Plasma Anti-Serotonin Antibodies

There was a significant diagnosis effect (F = 4.45; df = 1;83; p = .037); patients exhibited greater ELISA values (.58 SD = .125) than did healthy volunteers (.54, SD = .11). A significant batch effect (F = 4.75; df = 2;83; p = .01) with highest ELISA values evident during the last batch was noted (.55 (n = 33), .53 (N = 29) and .62 (n = 27) respectively) but no batch by diagnosis effect. Effect sizes for each batch were .8, .7, and .05, respectively, with a mean effect size for the three batches of .52, indicating that patients exhibited antibody elevations in comparison to healthy volunteers with, on average, moderate effect size. A substantially greater spread of healthy volunteer values accounted for the lack of high effect size in the third batch.

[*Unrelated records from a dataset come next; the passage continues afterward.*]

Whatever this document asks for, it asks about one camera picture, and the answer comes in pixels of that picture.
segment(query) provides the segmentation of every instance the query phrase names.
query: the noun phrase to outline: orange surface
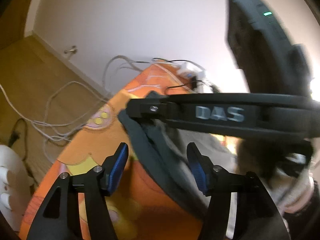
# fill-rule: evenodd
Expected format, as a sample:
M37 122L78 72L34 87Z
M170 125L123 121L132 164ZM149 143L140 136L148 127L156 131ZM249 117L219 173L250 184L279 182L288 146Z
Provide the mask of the orange surface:
M175 72L170 66L162 66ZM129 159L120 185L111 197L105 198L119 240L197 239L201 221L180 208L148 176L117 119L117 113L125 108L130 98L143 98L151 90L163 94L165 88L176 85L179 84L168 72L151 65L102 107L69 143L44 177L23 218L20 238L27 238L42 200L60 173L85 173L113 155L120 142L126 142L129 145ZM170 94L183 93L186 93L184 88L170 90ZM79 194L79 212L83 239L90 239L82 194Z

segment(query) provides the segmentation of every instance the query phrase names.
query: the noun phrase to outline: white cable
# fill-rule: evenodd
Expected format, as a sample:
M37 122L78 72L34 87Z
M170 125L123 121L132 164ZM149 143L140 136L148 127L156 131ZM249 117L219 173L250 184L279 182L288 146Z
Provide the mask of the white cable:
M84 88L86 88L89 92L91 92L97 99L99 99L99 101L94 104L94 106L92 106L86 113L84 113L83 115L81 115L80 117L76 118L75 120L69 122L69 123L65 123L65 124L50 124L50 123L47 123L46 120L47 120L47 117L48 117L48 111L49 111L49 106L50 106L50 103L52 101L52 99L54 97L56 97L63 89L65 89L66 87L68 87L69 85L72 85L72 84L78 84L78 85L81 85L83 86ZM45 107L45 113L44 113L44 121L41 122L41 121L37 121L37 120L31 120L29 118L26 118L23 114L21 114L15 107L14 105L11 103L11 101L9 100L8 96L7 96L7 93L5 92L4 88L2 87L2 85L0 84L0 89L2 90L3 94L4 94L4 97L6 99L6 101L8 102L8 104L12 107L12 109L20 116L22 117L23 119L25 119L26 121L30 122L31 125L41 134L45 137L44 139L44 154L46 156L46 158L52 162L52 159L48 157L47 153L46 153L46 150L45 150L45 145L47 143L48 140L51 140L53 142L61 142L61 141L67 141L69 142L70 139L68 138L69 136L71 136L74 132L80 130L84 124L81 124L81 125L78 125L76 126L75 128L71 129L69 132L66 132L66 133L60 133L57 131L57 129L55 127L66 127L68 125L71 125L73 123L75 123L76 121L80 120L81 118L85 117L97 104L99 104L101 101L103 102L107 102L104 98L101 98L100 96L98 96L92 89L90 89L88 86L80 83L80 82L77 82L77 81L71 81L67 84L65 84L64 86L62 86L60 89L58 89L55 93L53 93L49 99L47 100L47 103L46 103L46 107ZM47 133L44 132L44 130L41 130L40 128L37 127L38 126L42 126L42 127L50 127L52 128L52 130L55 132L56 135L49 135Z
M133 61L131 59L129 59L128 57L126 56L123 56L123 55L119 55L119 56L116 56L116 57L113 57L105 66L104 68L104 71L103 71L103 75L102 75L102 85L103 85L103 88L105 88L105 79L106 79L106 73L107 73L107 70L108 70L108 67L109 65L116 59L124 59L126 60L127 62L125 63L122 63L119 68L117 68L113 75L115 75L120 69L122 68L127 68L127 69L132 69L132 70L136 70L136 71L139 71L139 72L142 72L141 69L137 68L133 63L139 63L139 64L154 64L156 66L158 66L159 68L161 68L162 70L164 70L165 72L167 72L178 84L180 85L183 85L181 83L181 81L176 78L169 70L167 70L166 68L163 68L161 67L160 65L158 64L155 64L156 61L152 61L152 62L147 62L147 61ZM177 63L172 63L172 62L159 62L161 64L169 64L169 65L179 65ZM87 112L85 112L84 114L82 114L81 116L77 117L76 119L74 119L73 121L69 122L69 123L64 123L64 124L50 124L50 123L47 123L47 118L48 118L48 112L49 112L49 107L50 107L50 104L52 102L52 100L62 91L64 90L66 87L68 87L69 85L72 85L72 84L78 84L78 85L81 85L83 86L85 89L87 89L90 93L92 93L97 99L99 99L99 101L94 104ZM190 88L186 87L186 86L183 86L186 90L188 90L189 92L191 93L194 93L194 91L192 91ZM44 111L44 120L43 121L38 121L38 120L31 120L29 118L26 118L23 114L21 114L14 106L13 104L11 103L11 101L9 100L8 96L7 96L7 93L5 92L4 88L2 87L2 85L0 84L0 89L2 90L3 94L4 94L4 97L6 99L6 101L8 102L8 104L12 107L12 109L20 116L22 117L23 119L25 119L26 121L30 122L31 125L41 134L44 136L44 141L43 141L43 150L44 150L44 154L46 156L46 158L50 161L50 162L54 162L54 160L52 160L46 153L46 150L45 150L45 146L47 144L47 142L50 140L50 141L53 141L53 142L61 142L61 141L66 141L66 142L69 142L70 139L69 137L74 134L76 131L80 130L83 128L83 126L85 125L85 123L82 123L81 125L78 125L74 128L72 128L70 131L66 132L66 133L61 133L57 130L57 127L67 127L68 125L72 125L74 124L75 122L79 121L80 119L84 118L87 114L90 113L90 111L95 108L100 102L107 102L104 98L100 97L99 95L97 95L92 89L90 89L88 86L86 86L85 84L82 84L80 82L77 82L77 81L71 81L71 82L68 82L67 84L65 84L64 86L62 86L60 89L58 89L56 92L54 92L47 100L47 103L46 103L46 106L45 106L45 111ZM46 127L50 127L53 132L54 132L54 135L49 135L47 133L45 133L44 129Z
M161 59L161 58L155 57L151 61L158 62L161 64L178 64L178 65L181 65L181 64L176 63L176 62L190 63L201 70L200 72L197 71L197 74L196 74L197 79L202 80L205 77L206 69L204 67L202 67L201 65L199 65L198 63L191 61L191 60L187 60L187 59L166 60L166 59Z

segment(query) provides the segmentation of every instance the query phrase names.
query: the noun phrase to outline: white wall
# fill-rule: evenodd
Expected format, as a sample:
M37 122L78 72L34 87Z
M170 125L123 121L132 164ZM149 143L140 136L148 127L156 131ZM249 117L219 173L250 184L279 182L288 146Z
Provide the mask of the white wall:
M38 11L40 1L41 0L31 0L31 2L30 2L28 15L27 15L27 19L26 19L26 25L25 25L25 29L24 29L24 36L25 37L30 36L32 34L33 27L34 27L35 20L36 20L36 13Z
M292 41L306 46L320 76L320 27L308 6L303 0L266 1ZM226 0L41 0L34 31L59 54L77 45L70 63L99 85L106 62L122 54L135 60L193 60L223 91L245 91L225 42L226 9ZM115 62L108 75L120 63ZM111 92L136 74L119 71Z

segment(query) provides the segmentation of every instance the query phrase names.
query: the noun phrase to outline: white object
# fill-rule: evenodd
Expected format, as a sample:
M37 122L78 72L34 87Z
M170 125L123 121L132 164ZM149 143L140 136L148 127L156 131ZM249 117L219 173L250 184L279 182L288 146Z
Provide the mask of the white object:
M197 80L202 80L205 77L204 69L201 69L190 62L182 63L177 74L184 78L196 77Z
M19 156L9 147L0 145L0 211L14 231L20 230L31 199L28 178Z

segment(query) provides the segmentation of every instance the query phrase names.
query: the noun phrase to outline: white plug
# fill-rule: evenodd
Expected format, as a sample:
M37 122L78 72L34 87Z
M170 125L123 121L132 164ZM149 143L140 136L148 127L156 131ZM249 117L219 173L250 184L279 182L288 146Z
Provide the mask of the white plug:
M205 71L190 62L182 63L177 74L188 79L196 76L197 80L202 80L205 77Z

Following Z-score transformation of each separate batch and then combining all scores, there was a diagnosis effect [t = 2.1; df = 87; p = .04; .20 (SD = 1.0) versus −.27 (SD = .8)], indicating significant elevations of antibodies towards serotonin. When the Z-score analysis is covaried for sex and age, the result falls below significance levels (p < .07 and p < .051, respectively). No sex or sex by diagnosis effect was evident. Medication status had no effect on plasma antibody levels to serotonin. When patients on medications were excluded from the analysis, patients continued to demonstrate elevations of Z-score converted anti-serotonin antibody levels in comparison to healthy volunteers (t = 2.0; df = 66; p < .05) but this effect failed to reach significance when sex and age were used as covariates. There was no relationship between age and plasma antibody levels, either within the combined group or when each group is considered separately.

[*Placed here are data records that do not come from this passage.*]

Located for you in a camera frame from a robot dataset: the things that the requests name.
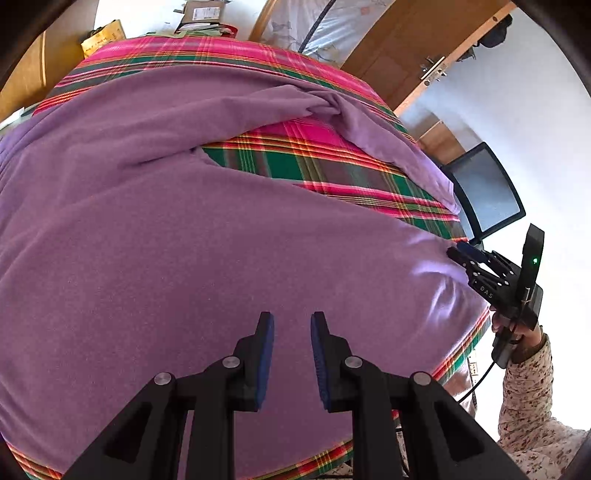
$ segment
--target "person's hand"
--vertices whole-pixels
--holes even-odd
[[[499,312],[495,312],[492,316],[492,331],[496,333],[503,327],[513,328],[513,324],[508,318],[503,317]],[[515,339],[523,337],[520,343],[522,348],[533,348],[539,345],[542,341],[542,330],[540,329],[540,324],[536,325],[533,331],[525,325],[518,325],[517,328],[515,328],[513,336]]]

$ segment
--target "plaid fabric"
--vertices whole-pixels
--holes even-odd
[[[359,99],[411,138],[365,82],[294,52],[225,38],[142,37],[108,44],[65,77],[35,113],[118,77],[187,64],[231,66],[307,80]],[[283,179],[313,192],[395,216],[442,238],[454,241],[465,238],[459,219],[401,170],[368,156],[318,120],[306,118],[268,125],[225,142],[205,145],[203,149],[221,166]],[[433,372],[433,377],[445,383],[471,353],[489,324],[488,311],[483,312],[472,332]],[[61,478],[60,473],[10,448],[30,478]],[[256,480],[315,478],[352,456],[350,440]]]

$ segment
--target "cabinet door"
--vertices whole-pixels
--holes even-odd
[[[513,8],[508,0],[395,0],[342,69],[400,114],[430,84],[425,70],[443,57],[437,70],[445,71]]]

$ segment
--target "metal screw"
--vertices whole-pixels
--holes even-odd
[[[429,383],[431,383],[431,375],[426,374],[425,372],[417,372],[413,375],[413,381],[417,385],[422,385],[423,387],[426,387],[427,385],[429,385]]]
[[[348,356],[345,358],[345,365],[349,368],[359,368],[363,365],[363,360],[361,360],[358,356]]]
[[[168,385],[173,379],[173,376],[168,372],[160,372],[154,377],[154,383],[156,385]]]
[[[227,356],[222,361],[222,365],[226,368],[236,368],[240,365],[240,359],[237,356]]]

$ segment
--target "purple garment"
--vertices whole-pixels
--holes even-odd
[[[421,176],[419,157],[360,102],[227,67],[119,78],[0,142],[7,441],[63,472],[153,375],[201,371],[269,310],[267,399],[236,415],[237,474],[259,475],[351,435],[349,415],[320,402],[312,312],[396,374],[432,371],[459,346],[485,304],[446,257],[451,242],[221,168],[199,148],[307,115]],[[422,182],[442,199],[437,175]]]

There was a strong correlation between anti-serotonin antibody versus serotonin anti-idiotypic antibody measures (Pearson r = .7, df = 88; p < .0001). Supporting the reproducibility of the methodology, there was a high correlation between experiment 1 and experiment 2 measures for anti-serotonin antibodies (r = .84; df = 88, p < .0001) and serotonin anti-idiotypic antibodies (r = .88; df = 88, p < .0001).

DISCUSSION

The data raise the possibility of psychoimmune dysfunction in panic disorder, specifically involving the serotonin system. Elevations of antibodies, directed at the serotonin neurotransmitter itself, as has been reported for fibromyalgia (Klein et al. 1992), as well as serotonin receptors, may be a potential mechanism for interruption of serotonin neurotransmission. Elevations of serotonin anti-idiotypic antibodies were significant when covaried for age and sex whereas elevations of antiserotonin antibodies were only at trend levels when covaried for age and sex. Cerebrospinal fluid examinations for serotonin antibodies may facilitate further characterization of CNS involvement.

Cytokines, such as interleukins, are important messengers (immunotransmitters) linking the immune system to the CNS. As mentioned previously, Brambilla et al. (1994) report elevations of plasma interleukin-1β in panic disorder. Activation of the cytokine cascade could possibly play a role in the generation of elevated levels of anti-serotonin antibodies, which may in turn provide an antigenic stimulus for the production of serotonin anti-idiotypic antibodies, hypotheses requiring further investigation. As a strong positive correlation between the two forms of auto-antibodies against differing elements of the serotonin system was observed, it remains unclear why only serotonin anti-idiotypic antibodies were significantly elevated.

The significant production of serotonin anti-idiotypic antibodies could conceivably be stimulated following exposure of serotonin receptors to immune surveillance during periods of low receptor occupancy by serotonin, thus reflecting 5-HT dysfunction and not necessarily immune dysfunction.

In summary, the report provides evidence for elevations of serotonin anti-idiotypic antibodies in patients with panic disorder. This form of immune disturbance may have implications for serotonin neurotransmission. The data are sufficiently intriguing to warrant replication.